– Не припомню закона, воспрещающего травмированному самому решать – приемлет он подобное или нет, – парировал Альпин. – Да прекратите уже лицемерить! По лицу вижу – боитесь последствий из–за гентского зелья! Так я уже проконсультировался с отцом! Он уверяет – одно другому не мешает. Тем более я предложил щадящий вариант! Не скоростной – за часы, а растянутый аж на несколько дней!

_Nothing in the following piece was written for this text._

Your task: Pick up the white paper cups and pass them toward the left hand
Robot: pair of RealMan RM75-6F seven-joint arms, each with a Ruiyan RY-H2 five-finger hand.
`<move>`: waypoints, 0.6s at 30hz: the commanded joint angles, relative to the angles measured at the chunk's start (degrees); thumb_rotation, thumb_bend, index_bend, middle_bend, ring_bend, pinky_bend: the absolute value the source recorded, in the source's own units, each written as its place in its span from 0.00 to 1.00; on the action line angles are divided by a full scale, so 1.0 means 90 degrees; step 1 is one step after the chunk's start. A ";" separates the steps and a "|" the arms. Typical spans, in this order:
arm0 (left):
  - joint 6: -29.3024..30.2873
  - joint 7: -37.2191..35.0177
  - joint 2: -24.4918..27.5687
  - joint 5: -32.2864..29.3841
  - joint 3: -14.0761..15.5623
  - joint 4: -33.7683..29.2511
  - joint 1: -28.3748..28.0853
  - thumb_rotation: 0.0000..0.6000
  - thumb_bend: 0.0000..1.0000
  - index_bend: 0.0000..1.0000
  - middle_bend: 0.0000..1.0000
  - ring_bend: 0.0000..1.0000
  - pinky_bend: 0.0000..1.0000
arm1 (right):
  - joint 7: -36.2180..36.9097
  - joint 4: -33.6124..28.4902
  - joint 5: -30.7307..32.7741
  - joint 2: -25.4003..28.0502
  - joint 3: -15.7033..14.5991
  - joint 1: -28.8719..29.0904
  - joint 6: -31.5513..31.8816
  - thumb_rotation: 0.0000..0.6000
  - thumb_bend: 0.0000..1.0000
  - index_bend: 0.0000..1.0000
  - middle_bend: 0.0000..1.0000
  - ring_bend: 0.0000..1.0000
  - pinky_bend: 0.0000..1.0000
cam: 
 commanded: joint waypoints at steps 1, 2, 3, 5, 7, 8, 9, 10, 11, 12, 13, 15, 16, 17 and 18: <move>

Ненадолго за дверью воцарилось беззвучие. Так и слышала зубодробительный скрежет шестеренок в голове врача, переваривавшего прозорливость собеседника. Вот вам! Знайте наших!
Ната! Какие там наши?! Ихние! Забыла, кто такой Альпин? Но почему–то все мое нутро противилось увещеваниям, что Ледлей чужой. Быстро же вампирюга изловчился влезть к тебе в душу, Велес! Попробуй теперь выковыряй! Что–то подсказывает, операция выдастся кровавой, болезненной и не оправдает усилий. Впервые за многие годы посторонний мужчина, с которым и на тройку–четверку свиданий не сходила, ощущался настолько близким, почти родным.
Родной человек звучит. Родной ледяной, родной вампир… Дикость–то какая!
– Ната! Мы к тебе с вопросом! – я дернулась в усилии прикрыть одеялом светло–зеленое больничное рубище, громко именуемое «ночной рубашкой». Ну да, рубашка… Генрих четвертый для покаянных процессий по Парижу и то краше рядился.
В палату ворвался ураган–Альпин. Вот как этому гаду удается неизменно выглядеть, словно неделю отсыпался по десять часов, сходил в спортзал раз пять, не меньше, в косметологическом салоне и спа вообще прописался.
Разве только расовая особенность – бледность – не красила Ледлея. Серые глаза отливали голубым, белая рубаха с кружевными манжетами и воротом здорово подчеркивала мускулистую грудь, преотлично заметную в вырезе. Черные кожаные штаны и высокие сапоги дополняли облик благородного разбойника, от одного взгляда которого женщины падали и сами собой укладывались в штабеля.
Врач, соседствующий с ним, выглядел ну совсем невзрачненьким. Крепко сбитый, почти без животика, нос с горбинкой, глубоко посаженные глаза – ни дать ни взять индюк рядом с соколом. Впечатление дополнял низкий рост эскулапа, едва достававшего Альпину до плеча, и небольшая сутулость рядом с шикарной осанкой Ледлея – короли обзавидуются. Разве что смуглая, румяная кожа врача давала фору бледной вампирской. Пыщущему здоровьем лицу эскулапа не придавал болезненности даже зеленый халат, из–под которого торчал до невозможности накрахмаленный ворот белоснежной рубашки. Казалось, согни его посильнее – с хрустом сломается, подобно сухому печенью.